Assigned task> Keep to one stretch of the data below, the lines from the one with "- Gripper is" up to and including the one with "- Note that", and return that stretch exactly.
-- Data records follows --
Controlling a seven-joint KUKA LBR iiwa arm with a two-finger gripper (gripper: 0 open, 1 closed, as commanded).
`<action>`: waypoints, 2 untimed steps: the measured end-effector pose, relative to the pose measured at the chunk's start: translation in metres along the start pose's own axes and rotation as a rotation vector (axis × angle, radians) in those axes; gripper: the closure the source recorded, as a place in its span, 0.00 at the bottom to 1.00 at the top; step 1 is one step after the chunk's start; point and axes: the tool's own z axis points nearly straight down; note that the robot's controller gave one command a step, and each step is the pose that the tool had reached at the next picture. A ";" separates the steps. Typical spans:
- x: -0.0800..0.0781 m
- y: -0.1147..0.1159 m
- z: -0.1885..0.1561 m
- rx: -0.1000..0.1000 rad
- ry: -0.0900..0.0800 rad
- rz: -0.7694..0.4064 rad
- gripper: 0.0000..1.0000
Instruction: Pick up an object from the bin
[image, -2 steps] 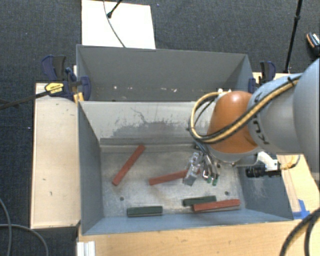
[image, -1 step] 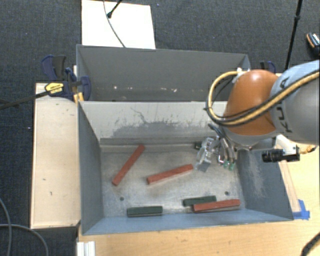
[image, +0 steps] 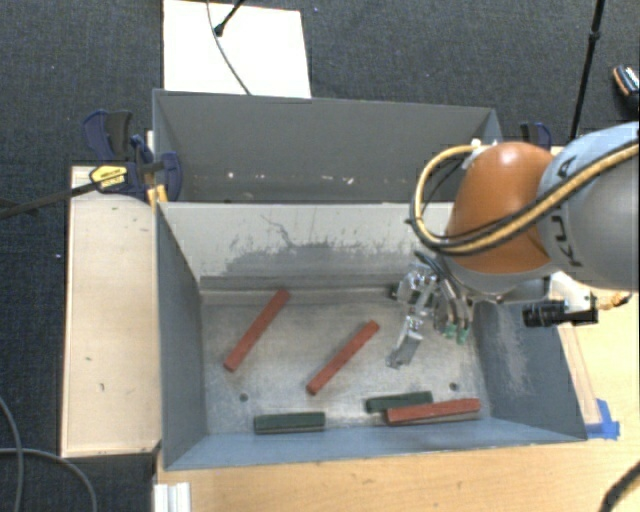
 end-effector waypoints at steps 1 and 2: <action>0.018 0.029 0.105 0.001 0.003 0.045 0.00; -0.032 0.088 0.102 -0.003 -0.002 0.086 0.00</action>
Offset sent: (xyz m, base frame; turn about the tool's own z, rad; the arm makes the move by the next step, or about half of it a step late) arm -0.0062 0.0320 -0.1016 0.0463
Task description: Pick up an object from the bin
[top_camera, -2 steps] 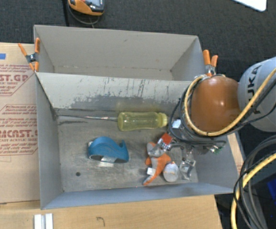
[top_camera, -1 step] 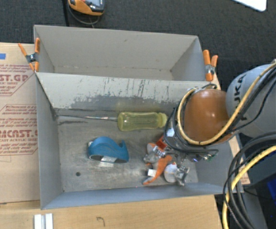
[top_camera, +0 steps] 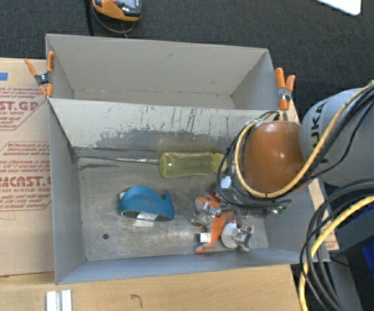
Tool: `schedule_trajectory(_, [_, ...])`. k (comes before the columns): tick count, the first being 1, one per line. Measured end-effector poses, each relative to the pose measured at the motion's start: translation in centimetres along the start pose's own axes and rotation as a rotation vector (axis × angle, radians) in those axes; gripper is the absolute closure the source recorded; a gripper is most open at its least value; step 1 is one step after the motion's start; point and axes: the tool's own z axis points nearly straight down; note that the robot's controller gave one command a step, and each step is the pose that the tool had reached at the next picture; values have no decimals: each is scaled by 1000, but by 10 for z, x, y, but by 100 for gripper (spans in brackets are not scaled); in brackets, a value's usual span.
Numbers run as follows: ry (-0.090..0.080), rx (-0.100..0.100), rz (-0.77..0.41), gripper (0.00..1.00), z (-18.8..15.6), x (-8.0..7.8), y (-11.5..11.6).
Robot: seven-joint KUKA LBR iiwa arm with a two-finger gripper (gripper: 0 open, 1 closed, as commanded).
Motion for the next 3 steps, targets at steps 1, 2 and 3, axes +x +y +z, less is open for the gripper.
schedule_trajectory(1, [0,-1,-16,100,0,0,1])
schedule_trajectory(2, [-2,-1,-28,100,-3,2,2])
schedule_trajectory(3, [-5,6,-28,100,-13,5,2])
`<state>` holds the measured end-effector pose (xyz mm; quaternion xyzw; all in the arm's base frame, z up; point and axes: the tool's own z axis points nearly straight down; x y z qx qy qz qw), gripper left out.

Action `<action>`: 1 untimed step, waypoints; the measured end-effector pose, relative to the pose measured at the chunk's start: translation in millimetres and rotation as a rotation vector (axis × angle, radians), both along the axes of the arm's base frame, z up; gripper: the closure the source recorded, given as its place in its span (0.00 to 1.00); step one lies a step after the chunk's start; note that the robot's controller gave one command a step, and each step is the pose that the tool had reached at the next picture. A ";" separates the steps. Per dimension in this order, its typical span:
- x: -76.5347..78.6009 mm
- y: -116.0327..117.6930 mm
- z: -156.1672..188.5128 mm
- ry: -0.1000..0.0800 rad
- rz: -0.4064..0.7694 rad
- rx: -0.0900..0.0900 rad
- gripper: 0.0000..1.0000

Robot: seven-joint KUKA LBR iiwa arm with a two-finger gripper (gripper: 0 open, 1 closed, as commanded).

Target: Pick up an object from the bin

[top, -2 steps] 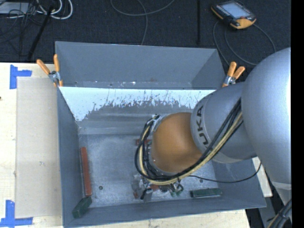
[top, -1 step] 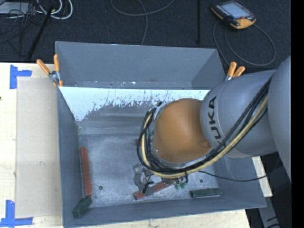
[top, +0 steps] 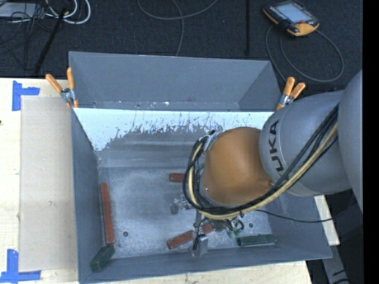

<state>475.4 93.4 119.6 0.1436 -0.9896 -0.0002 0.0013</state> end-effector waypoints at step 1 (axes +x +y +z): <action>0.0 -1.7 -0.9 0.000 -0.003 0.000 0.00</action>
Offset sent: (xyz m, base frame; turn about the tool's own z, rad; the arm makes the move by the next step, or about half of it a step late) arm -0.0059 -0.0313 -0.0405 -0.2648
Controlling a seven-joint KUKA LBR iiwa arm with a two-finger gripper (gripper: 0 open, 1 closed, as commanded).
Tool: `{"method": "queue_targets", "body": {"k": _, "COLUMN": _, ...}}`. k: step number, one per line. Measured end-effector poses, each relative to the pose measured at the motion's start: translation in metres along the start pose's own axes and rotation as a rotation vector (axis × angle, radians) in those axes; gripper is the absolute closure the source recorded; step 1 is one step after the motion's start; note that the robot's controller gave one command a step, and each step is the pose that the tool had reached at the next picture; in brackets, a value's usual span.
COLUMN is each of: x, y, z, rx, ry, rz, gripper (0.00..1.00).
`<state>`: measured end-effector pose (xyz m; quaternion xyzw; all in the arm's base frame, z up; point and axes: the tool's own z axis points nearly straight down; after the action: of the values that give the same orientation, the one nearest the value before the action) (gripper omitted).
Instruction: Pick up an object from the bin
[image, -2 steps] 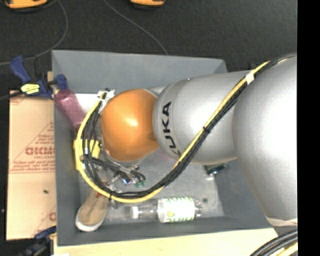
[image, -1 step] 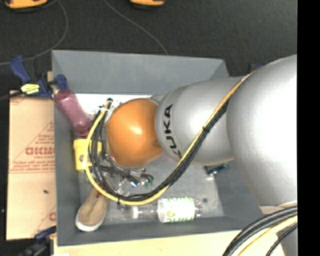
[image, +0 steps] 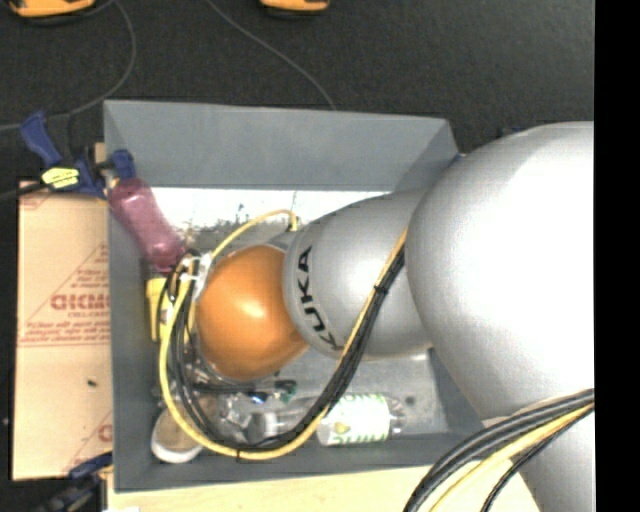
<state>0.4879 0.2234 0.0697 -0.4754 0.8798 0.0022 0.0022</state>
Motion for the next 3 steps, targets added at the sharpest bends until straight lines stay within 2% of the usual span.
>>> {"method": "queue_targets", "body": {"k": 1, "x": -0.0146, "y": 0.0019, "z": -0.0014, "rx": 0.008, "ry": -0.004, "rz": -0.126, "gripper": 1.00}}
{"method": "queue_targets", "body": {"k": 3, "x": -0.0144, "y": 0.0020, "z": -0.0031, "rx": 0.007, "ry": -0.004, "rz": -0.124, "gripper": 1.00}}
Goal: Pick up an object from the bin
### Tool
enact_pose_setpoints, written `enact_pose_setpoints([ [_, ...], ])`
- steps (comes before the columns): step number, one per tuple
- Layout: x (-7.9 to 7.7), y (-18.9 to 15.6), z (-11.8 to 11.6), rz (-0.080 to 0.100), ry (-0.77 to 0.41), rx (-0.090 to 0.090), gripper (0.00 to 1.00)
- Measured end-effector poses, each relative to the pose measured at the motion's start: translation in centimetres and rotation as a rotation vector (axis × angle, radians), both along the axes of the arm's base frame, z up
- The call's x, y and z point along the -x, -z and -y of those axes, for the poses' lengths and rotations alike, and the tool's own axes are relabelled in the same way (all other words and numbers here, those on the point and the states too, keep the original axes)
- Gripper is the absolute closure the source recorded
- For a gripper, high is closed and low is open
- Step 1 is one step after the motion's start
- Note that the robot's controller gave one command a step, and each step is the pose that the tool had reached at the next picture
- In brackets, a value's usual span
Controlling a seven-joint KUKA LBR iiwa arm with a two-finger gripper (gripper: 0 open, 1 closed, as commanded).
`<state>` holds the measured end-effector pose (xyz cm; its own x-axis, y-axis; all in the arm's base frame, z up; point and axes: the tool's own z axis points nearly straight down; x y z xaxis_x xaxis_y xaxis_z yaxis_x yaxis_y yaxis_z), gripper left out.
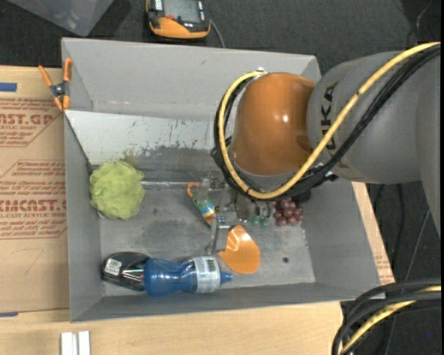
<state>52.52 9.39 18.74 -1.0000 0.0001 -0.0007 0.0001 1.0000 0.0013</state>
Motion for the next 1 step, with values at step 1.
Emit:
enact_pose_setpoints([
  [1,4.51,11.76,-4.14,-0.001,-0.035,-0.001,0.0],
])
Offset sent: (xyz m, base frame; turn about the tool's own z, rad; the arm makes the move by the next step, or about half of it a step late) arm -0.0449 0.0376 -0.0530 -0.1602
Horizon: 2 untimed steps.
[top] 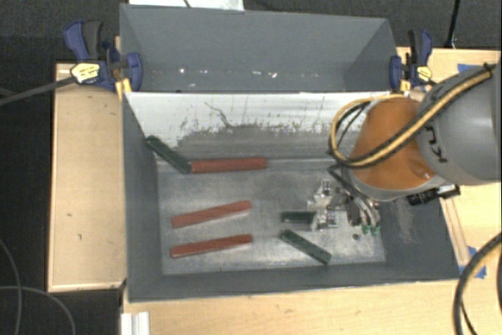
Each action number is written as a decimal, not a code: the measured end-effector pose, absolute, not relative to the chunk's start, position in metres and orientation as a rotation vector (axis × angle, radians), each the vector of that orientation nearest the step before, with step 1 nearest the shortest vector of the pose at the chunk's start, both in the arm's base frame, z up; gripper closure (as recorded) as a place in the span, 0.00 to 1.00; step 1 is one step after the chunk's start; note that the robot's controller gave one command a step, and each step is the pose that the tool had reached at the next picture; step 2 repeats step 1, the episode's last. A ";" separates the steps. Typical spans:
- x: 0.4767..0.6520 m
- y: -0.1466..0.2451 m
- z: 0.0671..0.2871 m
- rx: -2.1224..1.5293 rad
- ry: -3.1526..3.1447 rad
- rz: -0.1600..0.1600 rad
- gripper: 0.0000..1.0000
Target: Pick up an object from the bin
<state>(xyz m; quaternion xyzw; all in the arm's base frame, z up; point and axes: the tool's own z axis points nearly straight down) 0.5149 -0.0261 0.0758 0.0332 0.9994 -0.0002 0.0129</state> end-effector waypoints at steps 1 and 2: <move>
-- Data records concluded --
Answer to the problem>
- Gripper is the absolute closure the source recorded
- For a gripper, high is closed and low is open
- Step 1 is one step after the motion's start
- Note that the robot's controller gave one command a step, and each step is the pose that the tool had reached at the next picture

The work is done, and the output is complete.